▸ **TASK INSTRUCTIONS**:
Two lines mark the range in the entries below: the one holding "Return the outline of every instance of the white" and the one holding "Return the outline of every instance of the plastic". Set down those two and all lines between them, exactly.

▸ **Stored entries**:
• • •

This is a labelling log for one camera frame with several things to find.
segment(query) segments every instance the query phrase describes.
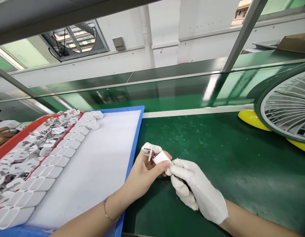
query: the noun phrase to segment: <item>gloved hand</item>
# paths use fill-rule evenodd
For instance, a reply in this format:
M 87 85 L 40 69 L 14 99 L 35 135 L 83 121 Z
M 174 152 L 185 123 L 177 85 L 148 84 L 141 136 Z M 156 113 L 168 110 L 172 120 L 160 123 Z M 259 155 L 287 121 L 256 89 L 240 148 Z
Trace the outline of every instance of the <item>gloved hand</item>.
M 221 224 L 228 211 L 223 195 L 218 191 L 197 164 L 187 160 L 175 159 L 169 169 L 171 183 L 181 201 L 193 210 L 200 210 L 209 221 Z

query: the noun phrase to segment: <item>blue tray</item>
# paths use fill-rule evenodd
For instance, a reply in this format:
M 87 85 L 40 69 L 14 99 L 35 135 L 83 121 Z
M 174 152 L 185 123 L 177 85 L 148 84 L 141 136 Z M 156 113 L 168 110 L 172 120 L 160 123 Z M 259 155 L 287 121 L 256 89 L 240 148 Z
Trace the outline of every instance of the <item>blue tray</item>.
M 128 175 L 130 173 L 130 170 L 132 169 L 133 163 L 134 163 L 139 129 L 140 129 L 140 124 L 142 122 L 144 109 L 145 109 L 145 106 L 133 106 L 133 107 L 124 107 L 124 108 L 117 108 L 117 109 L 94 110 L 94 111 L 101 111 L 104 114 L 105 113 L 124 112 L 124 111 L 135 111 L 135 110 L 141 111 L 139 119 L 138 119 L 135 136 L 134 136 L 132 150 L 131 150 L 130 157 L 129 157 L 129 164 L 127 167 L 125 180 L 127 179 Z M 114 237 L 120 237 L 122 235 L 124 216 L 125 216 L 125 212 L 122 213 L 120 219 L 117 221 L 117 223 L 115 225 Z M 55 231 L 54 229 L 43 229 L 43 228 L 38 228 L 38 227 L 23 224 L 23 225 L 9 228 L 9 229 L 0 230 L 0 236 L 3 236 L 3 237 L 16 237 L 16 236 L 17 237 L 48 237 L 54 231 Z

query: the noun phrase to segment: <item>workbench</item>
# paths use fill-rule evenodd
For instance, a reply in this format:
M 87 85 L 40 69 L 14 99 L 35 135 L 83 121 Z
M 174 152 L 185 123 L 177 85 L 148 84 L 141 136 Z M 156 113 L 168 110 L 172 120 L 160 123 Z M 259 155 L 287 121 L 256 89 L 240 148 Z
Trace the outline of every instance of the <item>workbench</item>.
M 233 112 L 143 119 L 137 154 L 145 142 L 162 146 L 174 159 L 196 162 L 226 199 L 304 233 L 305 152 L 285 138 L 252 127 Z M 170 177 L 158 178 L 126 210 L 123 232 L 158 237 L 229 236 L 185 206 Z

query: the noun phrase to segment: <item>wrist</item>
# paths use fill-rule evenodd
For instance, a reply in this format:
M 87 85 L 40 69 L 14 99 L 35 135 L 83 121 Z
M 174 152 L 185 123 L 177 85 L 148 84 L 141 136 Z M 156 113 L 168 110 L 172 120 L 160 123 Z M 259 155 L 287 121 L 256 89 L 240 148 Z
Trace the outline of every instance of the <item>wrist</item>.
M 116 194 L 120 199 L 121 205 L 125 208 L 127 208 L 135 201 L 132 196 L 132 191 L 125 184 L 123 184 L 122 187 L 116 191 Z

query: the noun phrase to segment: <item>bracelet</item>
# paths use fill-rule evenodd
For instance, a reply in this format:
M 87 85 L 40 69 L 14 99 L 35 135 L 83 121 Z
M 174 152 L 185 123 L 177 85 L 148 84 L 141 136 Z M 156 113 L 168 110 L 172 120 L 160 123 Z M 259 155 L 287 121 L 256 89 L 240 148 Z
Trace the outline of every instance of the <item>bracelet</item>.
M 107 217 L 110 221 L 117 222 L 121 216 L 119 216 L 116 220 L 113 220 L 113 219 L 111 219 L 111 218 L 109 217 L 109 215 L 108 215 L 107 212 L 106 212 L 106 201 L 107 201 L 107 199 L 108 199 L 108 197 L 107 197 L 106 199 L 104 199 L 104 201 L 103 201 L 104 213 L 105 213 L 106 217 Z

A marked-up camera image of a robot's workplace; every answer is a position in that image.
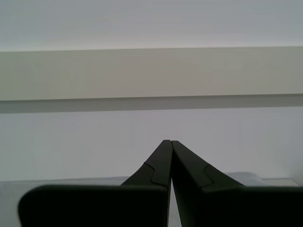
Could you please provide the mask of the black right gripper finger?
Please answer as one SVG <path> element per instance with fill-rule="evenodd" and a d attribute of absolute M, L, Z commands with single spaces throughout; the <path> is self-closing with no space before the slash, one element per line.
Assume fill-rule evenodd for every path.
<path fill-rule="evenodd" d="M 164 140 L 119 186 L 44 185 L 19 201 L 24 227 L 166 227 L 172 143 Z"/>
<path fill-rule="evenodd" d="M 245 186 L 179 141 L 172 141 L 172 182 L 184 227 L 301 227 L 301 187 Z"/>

• • •

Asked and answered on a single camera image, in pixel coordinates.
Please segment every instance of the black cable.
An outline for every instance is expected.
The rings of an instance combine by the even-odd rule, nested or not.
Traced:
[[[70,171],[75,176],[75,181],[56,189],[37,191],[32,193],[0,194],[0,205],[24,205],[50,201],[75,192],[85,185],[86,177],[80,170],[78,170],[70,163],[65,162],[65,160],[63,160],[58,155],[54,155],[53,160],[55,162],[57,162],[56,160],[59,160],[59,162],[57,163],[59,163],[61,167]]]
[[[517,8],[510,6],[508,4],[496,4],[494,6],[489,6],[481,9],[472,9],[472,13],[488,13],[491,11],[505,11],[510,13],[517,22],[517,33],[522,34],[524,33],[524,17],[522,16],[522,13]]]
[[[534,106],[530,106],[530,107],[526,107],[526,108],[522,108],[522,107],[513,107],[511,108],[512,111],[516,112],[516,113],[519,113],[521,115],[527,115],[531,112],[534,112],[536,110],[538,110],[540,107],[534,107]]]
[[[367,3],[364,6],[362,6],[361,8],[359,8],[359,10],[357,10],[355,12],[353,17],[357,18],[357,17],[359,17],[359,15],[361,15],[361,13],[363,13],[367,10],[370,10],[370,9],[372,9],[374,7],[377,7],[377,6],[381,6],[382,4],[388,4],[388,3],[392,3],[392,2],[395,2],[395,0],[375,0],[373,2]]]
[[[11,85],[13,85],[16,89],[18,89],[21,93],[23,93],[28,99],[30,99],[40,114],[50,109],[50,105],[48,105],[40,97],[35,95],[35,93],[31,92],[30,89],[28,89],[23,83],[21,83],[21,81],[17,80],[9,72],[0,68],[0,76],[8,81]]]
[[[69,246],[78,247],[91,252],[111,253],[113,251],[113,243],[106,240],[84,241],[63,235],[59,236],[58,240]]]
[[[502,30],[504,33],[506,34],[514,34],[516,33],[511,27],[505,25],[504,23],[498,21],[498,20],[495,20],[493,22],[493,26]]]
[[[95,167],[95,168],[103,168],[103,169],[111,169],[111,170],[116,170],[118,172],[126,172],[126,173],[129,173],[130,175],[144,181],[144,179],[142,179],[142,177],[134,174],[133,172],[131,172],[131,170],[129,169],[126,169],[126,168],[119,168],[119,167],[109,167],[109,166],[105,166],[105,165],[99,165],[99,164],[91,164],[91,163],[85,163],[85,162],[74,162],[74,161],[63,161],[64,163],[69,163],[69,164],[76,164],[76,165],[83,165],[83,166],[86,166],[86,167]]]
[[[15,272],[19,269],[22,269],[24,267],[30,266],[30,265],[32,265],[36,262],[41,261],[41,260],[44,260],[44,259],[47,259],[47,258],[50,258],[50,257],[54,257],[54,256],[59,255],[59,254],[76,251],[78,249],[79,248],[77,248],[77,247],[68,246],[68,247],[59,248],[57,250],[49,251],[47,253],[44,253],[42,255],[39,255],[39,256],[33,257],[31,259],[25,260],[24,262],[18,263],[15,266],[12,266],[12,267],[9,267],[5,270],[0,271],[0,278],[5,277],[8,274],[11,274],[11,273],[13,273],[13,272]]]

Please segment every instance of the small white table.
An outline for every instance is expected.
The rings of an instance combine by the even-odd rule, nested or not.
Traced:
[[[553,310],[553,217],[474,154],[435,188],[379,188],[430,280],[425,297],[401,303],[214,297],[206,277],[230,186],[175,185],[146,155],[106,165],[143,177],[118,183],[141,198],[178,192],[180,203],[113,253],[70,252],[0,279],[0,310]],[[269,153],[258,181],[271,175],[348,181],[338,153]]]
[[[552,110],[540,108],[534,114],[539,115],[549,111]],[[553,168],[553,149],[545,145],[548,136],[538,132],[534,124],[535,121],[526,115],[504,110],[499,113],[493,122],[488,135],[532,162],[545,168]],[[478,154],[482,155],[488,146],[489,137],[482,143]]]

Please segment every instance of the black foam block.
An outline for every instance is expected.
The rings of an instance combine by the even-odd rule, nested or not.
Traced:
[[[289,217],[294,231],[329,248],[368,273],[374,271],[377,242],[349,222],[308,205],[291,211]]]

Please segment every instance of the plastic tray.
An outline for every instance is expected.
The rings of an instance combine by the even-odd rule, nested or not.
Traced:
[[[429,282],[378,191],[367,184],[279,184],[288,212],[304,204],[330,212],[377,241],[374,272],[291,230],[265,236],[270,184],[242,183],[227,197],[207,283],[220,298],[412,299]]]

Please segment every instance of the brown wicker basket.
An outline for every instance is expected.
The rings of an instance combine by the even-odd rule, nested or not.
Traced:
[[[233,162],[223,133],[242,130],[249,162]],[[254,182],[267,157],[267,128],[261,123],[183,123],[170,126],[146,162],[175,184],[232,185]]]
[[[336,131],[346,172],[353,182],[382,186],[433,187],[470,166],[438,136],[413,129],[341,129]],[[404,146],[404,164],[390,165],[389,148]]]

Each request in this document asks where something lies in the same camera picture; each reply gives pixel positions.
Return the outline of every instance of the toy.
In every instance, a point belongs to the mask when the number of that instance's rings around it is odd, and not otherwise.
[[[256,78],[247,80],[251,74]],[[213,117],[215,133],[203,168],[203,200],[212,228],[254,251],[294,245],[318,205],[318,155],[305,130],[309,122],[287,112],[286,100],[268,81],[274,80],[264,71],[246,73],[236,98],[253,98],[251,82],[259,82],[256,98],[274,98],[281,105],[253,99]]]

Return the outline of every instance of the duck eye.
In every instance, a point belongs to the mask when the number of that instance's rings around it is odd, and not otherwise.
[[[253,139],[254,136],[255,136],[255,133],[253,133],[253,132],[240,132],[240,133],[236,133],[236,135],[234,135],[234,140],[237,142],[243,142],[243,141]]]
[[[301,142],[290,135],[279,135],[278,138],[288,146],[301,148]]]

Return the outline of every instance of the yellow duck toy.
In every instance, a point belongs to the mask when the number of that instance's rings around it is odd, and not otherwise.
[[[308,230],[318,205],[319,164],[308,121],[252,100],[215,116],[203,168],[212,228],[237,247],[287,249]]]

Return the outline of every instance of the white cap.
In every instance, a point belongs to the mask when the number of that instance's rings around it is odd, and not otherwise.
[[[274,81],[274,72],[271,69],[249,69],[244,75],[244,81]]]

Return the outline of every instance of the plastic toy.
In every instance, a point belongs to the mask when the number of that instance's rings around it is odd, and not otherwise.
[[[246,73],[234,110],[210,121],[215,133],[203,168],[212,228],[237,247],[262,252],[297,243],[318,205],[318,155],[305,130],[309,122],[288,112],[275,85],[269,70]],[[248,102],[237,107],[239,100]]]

• • •

▸ **ANSWER BOX**:
Return the outline of every instance of the white cap.
In every instance, a point belongs to the mask when the number of that instance's rings around it is odd, and not otherwise.
[[[274,81],[274,72],[271,69],[249,69],[244,75],[244,81]]]

Return the outline of every instance of the plastic toy.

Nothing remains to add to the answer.